▸ **Exercise**: Repeat every entry exactly. Pictures stay out.

(Items from a dataset)
● ● ● ● ● ● ●

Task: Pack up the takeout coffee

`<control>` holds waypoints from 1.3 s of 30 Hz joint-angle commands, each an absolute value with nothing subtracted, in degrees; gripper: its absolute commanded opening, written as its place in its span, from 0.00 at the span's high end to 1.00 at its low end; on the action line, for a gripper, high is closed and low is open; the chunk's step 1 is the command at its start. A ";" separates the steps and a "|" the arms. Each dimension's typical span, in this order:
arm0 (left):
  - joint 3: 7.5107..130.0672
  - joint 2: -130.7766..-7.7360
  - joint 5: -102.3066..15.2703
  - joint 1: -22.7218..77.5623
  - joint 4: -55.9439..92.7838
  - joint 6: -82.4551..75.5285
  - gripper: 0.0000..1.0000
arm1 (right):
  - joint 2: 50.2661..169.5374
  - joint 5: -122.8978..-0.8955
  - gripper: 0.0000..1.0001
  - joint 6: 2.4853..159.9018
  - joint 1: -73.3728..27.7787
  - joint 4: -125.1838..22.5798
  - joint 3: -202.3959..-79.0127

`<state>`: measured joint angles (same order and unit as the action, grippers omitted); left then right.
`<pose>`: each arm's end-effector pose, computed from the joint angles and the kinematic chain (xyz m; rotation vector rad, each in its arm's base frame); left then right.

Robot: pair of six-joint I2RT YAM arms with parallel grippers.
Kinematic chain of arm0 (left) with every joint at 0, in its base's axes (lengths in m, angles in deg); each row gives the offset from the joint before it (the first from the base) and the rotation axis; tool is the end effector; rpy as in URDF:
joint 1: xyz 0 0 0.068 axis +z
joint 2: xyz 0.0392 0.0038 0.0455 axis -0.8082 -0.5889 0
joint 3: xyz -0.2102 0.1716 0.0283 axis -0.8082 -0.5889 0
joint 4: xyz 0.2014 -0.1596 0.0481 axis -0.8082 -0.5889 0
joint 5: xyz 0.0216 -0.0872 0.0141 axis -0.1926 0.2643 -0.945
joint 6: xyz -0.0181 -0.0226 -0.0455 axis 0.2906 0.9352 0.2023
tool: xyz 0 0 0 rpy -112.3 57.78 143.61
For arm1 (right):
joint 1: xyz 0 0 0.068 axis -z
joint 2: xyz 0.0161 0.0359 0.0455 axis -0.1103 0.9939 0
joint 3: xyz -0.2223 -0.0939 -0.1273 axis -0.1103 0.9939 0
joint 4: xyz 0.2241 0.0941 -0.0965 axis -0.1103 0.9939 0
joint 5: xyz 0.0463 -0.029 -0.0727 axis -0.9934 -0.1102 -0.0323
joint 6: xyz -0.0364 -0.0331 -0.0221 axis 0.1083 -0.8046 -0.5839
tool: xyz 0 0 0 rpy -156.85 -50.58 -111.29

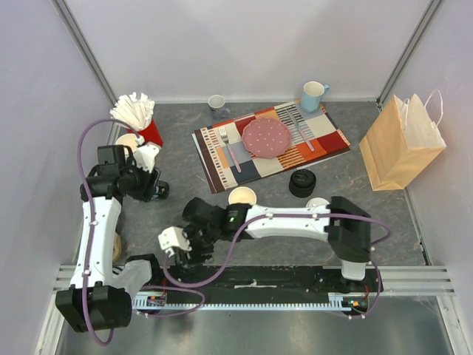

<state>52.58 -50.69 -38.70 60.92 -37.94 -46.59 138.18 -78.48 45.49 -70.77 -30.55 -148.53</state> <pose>0.1833 0.0144 0.3016 0.6182 2.4190 -0.0112 0.0809 0.4189 0.2313 -2.1097 1.3289 0.8840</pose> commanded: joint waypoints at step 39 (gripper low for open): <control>72.74 -51.95 28.47 54.62 -4.34 8.42 0.34 | 98.60 -67.35 0.37 72.36 -50.80 -78.79 -131.34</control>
<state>74.27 -52.13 26.04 55.02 -8.92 3.24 97.72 -65.30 71.05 -50.55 -76.15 -127.79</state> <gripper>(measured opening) 0.657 0.715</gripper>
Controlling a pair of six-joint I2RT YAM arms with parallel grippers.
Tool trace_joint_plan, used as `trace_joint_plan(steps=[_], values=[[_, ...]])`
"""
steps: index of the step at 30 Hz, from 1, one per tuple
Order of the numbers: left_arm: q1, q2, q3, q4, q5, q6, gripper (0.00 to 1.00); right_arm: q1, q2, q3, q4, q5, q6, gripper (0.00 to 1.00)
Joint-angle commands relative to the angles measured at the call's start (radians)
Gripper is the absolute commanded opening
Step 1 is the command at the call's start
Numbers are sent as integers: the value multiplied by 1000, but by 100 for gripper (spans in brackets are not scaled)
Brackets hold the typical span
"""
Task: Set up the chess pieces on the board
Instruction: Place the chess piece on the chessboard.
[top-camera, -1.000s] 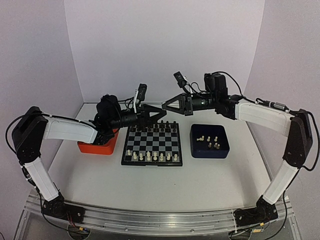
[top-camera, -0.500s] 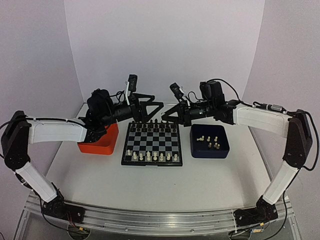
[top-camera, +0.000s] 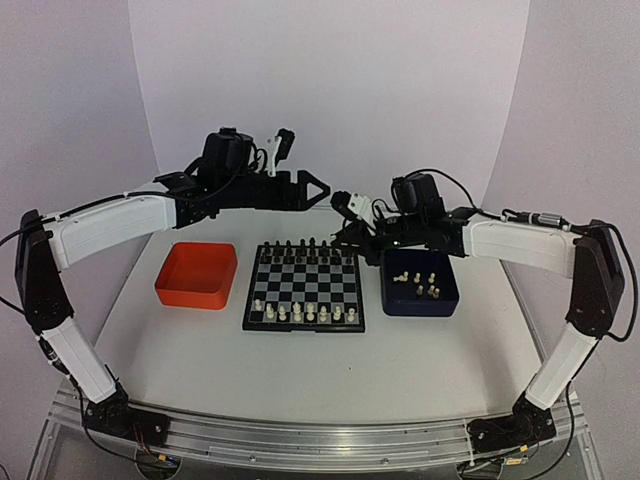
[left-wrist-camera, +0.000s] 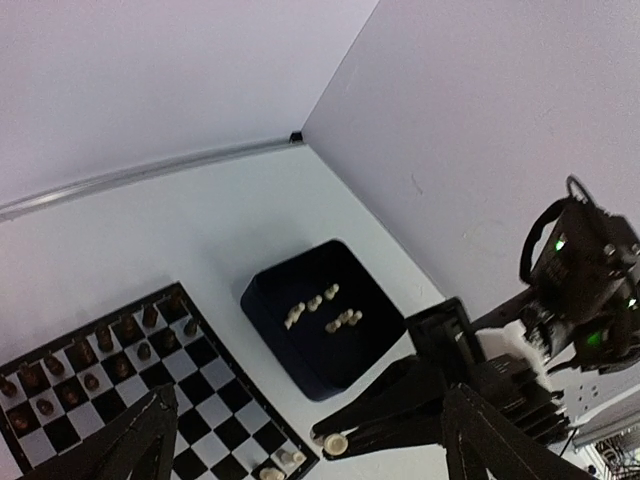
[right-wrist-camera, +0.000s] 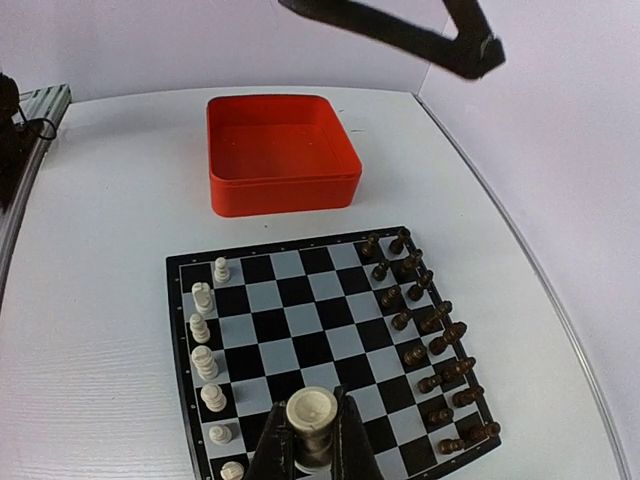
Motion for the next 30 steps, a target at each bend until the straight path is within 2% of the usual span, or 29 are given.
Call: trace_joint_plan(steps=[1,6,14,23,30], values=[[1,44,50,-188,108,17,88,9,-11,37,1,30,-78,0],[15,85,65,-218,225,18,75,10,-11,40,1,24,-80,0],[27,150,108,-200,358,13,68,14,-4,46,2,-1,-65,0],[29,214,172,-216,368,9,49,31,4,48,0,1,-73,0],[26,265,219,-297,348,17,33,42,11,67,3,10,-76,0]])
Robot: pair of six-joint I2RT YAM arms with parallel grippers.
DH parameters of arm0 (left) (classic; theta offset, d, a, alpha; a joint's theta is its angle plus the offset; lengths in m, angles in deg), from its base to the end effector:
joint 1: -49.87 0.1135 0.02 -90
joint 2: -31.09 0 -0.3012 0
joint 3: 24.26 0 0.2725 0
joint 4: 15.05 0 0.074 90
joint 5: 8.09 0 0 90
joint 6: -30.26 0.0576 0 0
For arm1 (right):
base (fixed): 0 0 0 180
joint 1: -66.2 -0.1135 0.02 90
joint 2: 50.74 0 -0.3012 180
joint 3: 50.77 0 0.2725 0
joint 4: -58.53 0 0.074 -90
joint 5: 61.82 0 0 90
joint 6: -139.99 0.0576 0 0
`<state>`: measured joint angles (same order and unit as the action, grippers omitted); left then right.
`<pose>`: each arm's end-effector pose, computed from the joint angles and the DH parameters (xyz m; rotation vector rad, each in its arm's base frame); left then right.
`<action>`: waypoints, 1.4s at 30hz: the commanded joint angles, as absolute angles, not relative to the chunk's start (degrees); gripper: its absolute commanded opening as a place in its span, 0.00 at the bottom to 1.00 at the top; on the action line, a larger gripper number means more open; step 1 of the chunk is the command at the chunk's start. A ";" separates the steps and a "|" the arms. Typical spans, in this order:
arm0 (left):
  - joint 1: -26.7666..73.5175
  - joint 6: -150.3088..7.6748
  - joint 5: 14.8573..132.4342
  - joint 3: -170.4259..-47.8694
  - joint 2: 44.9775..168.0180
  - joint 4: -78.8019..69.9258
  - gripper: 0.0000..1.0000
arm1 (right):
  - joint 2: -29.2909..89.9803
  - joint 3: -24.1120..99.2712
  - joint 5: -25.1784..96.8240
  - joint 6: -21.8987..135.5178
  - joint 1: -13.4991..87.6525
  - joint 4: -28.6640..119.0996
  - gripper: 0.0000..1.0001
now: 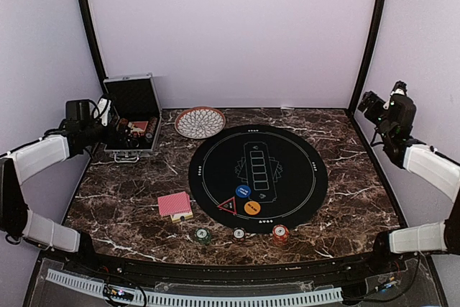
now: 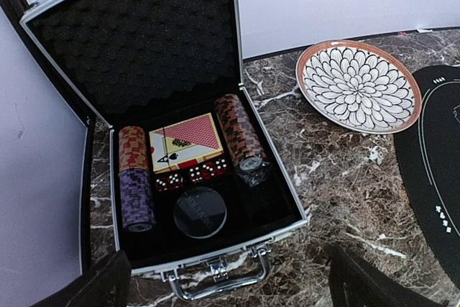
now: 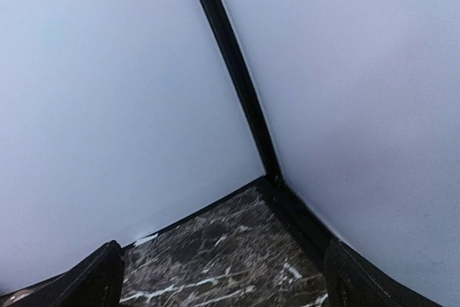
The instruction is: Distribute texas hold em gaming equipment
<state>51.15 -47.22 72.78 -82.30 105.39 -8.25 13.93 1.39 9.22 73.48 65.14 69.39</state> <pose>0.3206 -0.0020 0.2759 0.2957 1.9455 0.0003 0.2859 -0.0134 0.3230 0.5580 1.4979 0.0685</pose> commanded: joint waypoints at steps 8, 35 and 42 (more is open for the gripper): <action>52.25 -42.48 70.68 -90.70 96.05 20.33 0.99 | 23.98 16.13 31.47 76.02 56.59 41.99 0.99; 52.24 -36.00 67.10 -94.84 100.98 28.79 0.99 | 51.51 34.44 21.90 63.88 6.13 19.01 0.73; 52.16 -36.99 66.41 -96.84 101.60 29.40 0.99 | 55.67 37.38 21.03 63.10 2.78 19.63 0.70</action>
<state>51.96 -36.84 68.00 -94.43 101.79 28.21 54.23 34.57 21.72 64.08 4.56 19.20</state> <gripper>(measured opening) 0.988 0.711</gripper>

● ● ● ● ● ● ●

▸ **Result of this task**:
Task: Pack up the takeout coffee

`<control>` holds waypoints from 1.3 s of 30 Hz joint-angle commands, each an absolute value with nothing subtracted, in degrees; gripper: its absolute commanded opening, written as its place in its span, from 0.00 at the span's high end to 1.00 at its low end; on the action line, for a gripper, high is closed and low is open; the chunk's step 1 is the command at its start. A ";" separates the steps and a "|" the arms. Each dimension's typical span, in this order:
arm0 (left):
  - joint 3: 7.5107..130.0672
  - joint 2: -130.7766..-7.7360
  - joint 5: -102.3066..15.2703
  - joint 1: -22.7218..77.5623
  - joint 4: -55.9439..92.7838
  - joint 6: -82.4551..75.5285
  - gripper: 0.0000..1.0000
arm1 (right):
  - joint 2: 50.2661..169.5374
  - joint 5: -122.8978..-0.8955
  - gripper: 0.0000..1.0001
  - joint 6: 2.4853..159.9018
  - joint 1: -73.3728..27.7787
  - joint 4: -125.1838..22.5798
  - joint 3: -202.3959..-79.0127

`<state>`: measured joint angles (same order and unit as the action, grippers omitted); left then right.
`<pose>`: each arm's end-effector pose, computed from the joint angles and the kinematic chain (xyz m; rotation vector rad, each in its arm's base frame); left then right.

Robot: pair of six-joint I2RT YAM arms with parallel grippers.
Kinematic chain of arm0 (left) with every joint at 0, in its base's axes (lengths in m, angles in deg); each row gives the offset from the joint before it (the first from the base) and the rotation axis; tool is the end effector; rpy as in URDF:
joint 1: xyz 0 0 0.068 axis +z
joint 2: xyz 0.0392 0.0038 0.0455 axis -0.8082 -0.5889 0
joint 3: xyz -0.2102 0.1716 0.0283 axis -0.8082 -0.5889 0
joint 4: xyz 0.2014 -0.1596 0.0481 axis -0.8082 -0.5889 0
joint 5: xyz 0.0216 -0.0872 0.0141 axis -0.1926 0.2643 -0.945
joint 6: xyz -0.0181 -0.0226 -0.0455 axis 0.2906 0.9352 0.2023
tool: xyz 0 0 0 rpy -112.3 57.78 143.61
For arm1 (right):
joint 1: xyz 0 0 0.068 axis -z
joint 2: xyz 0.0161 0.0359 0.0455 axis -0.1103 0.9939 0
joint 3: xyz -0.2223 -0.0939 -0.1273 axis -0.1103 0.9939 0
joint 4: xyz 0.2241 0.0941 -0.0965 axis -0.1103 0.9939 0
joint 5: xyz 0.0463 -0.029 -0.0727 axis -0.9934 -0.1102 -0.0323
joint 6: xyz -0.0364 -0.0331 -0.0221 axis 0.1083 -0.8046 -0.5839
tool: xyz 0 0 0 rpy -156.85 -50.58 -111.29


<state>52.58 -50.69 -38.70 60.92 -37.94 -46.59 138.18 -78.48 45.49 -70.77 -30.55 -148.53</state> <pose>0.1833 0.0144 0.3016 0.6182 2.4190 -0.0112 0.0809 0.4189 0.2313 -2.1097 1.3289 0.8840</pose> commanded: joint waypoints at step 39 (gripper low for open): <control>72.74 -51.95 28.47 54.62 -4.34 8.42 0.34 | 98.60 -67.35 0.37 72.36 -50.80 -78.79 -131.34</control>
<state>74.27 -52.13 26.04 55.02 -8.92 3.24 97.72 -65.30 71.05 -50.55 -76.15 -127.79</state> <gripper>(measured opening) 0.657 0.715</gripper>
Controlling a pair of six-joint I2RT YAM arms with parallel grippers.
Tool trace_joint_plan, used as `trace_joint_plan(steps=[_], values=[[_, ...]])`
"""
steps: index of the step at 30 Hz, from 1, one per tuple
Order of the numbers: left_arm: q1, q2, q3, q4, q5, q6, gripper (0.00 to 1.00); right_arm: q1, q2, q3, q4, q5, q6, gripper (0.00 to 1.00)
Joint-angle commands relative to the angles measured at the call's start (radians)
Gripper is the absolute commanded opening
Step 1 is the command at the call's start
Numbers are sent as integers: the value multiplied by 1000, but by 100 for gripper (spans in brackets are not scaled)
Brackets hold the typical span
"""
Task: Set up the chess pieces on the board
Instruction: Place the chess piece on the chessboard.
[top-camera, -1.000s] 
[top-camera, -0.500s] 
[top-camera, +0.000s] 
[left-wrist-camera, +0.000s] 
[right-wrist-camera, +0.000s] 
Motion for the next 30 steps, a target at each bend until the straight path is within 2% of the usual span, or 29 are given.
Call: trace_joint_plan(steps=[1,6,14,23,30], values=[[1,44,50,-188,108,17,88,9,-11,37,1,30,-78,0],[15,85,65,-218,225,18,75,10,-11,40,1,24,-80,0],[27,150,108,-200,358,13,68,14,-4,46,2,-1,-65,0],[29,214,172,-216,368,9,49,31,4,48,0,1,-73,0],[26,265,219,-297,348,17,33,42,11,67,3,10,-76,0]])
Robot: pair of six-joint I2RT YAM arms with parallel grippers.
DH parameters of arm0 (left) (classic; theta offset, d, a, alpha; a joint's theta is its angle plus the offset; lengths in m, angles in deg), from its base to the end effector:
joint 1: -49.87 0.1135 0.02 -90
joint 2: -31.09 0 -0.3012 0
joint 3: 24.26 0 0.2725 0
joint 4: 15.05 0 0.074 90
joint 5: 8.09 0 0 90
joint 6: -30.26 0.0576 0 0
For arm1 (right):
base (fixed): 0 0 0 180
joint 1: -66.2 -0.1135 0.02 90
joint 2: 50.74 0 -0.3012 180
joint 3: 50.77 0 0.2725 0
joint 4: -58.53 0 0.074 -90
joint 5: 61.82 0 0 90
joint 6: -139.99 0.0576 0 0
`<state>`: measured joint angles (same order and unit as the action, grippers omitted); left then right.
`<pose>`: each arm's end-effector pose, computed from the joint angles and the DH parameters (xyz m; rotation vector rad, each in its arm's base frame); left then right.
`<action>`: waypoints, 1.4s at 30hz: the commanded joint angles, as absolute angles, not relative to the chunk's start (degrees); gripper: its absolute commanded opening as a place in its span, 0.00 at the bottom to 1.00 at the top; on the action line, a larger gripper number means more open; step 1 of the chunk is the command at the chunk's start. A ";" separates the steps and a "|" the arms. Typical spans, in this order:
arm0 (left):
  - joint 1: -26.7666..73.5175
  - joint 6: -150.3088..7.6748
  - joint 5: 14.8573..132.4342
  - joint 3: -170.4259..-47.8694
  - joint 2: 44.9775..168.0180
  - joint 4: -78.8019..69.9258
  - gripper: 0.0000..1.0000
arm1 (right):
  - joint 2: -29.2909..89.9803
  - joint 3: -24.1120..99.2712
  - joint 5: -25.1784..96.8240
  - joint 6: -21.8987..135.5178
  - joint 1: -13.4991..87.6525
  - joint 4: -28.6640..119.0996
  - gripper: 0.0000..1.0001
now: 
now: 
now: 
The instruction is: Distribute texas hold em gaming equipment
<state>51.15 -47.22 72.78 -82.30 105.39 -8.25 13.93 1.39 9.22 73.48 65.14 69.39</state> <pose>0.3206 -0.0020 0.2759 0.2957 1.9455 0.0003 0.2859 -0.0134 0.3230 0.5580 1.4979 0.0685</pose> commanded: joint waypoints at steps 8, 35 and 42 (more is open for the gripper): <action>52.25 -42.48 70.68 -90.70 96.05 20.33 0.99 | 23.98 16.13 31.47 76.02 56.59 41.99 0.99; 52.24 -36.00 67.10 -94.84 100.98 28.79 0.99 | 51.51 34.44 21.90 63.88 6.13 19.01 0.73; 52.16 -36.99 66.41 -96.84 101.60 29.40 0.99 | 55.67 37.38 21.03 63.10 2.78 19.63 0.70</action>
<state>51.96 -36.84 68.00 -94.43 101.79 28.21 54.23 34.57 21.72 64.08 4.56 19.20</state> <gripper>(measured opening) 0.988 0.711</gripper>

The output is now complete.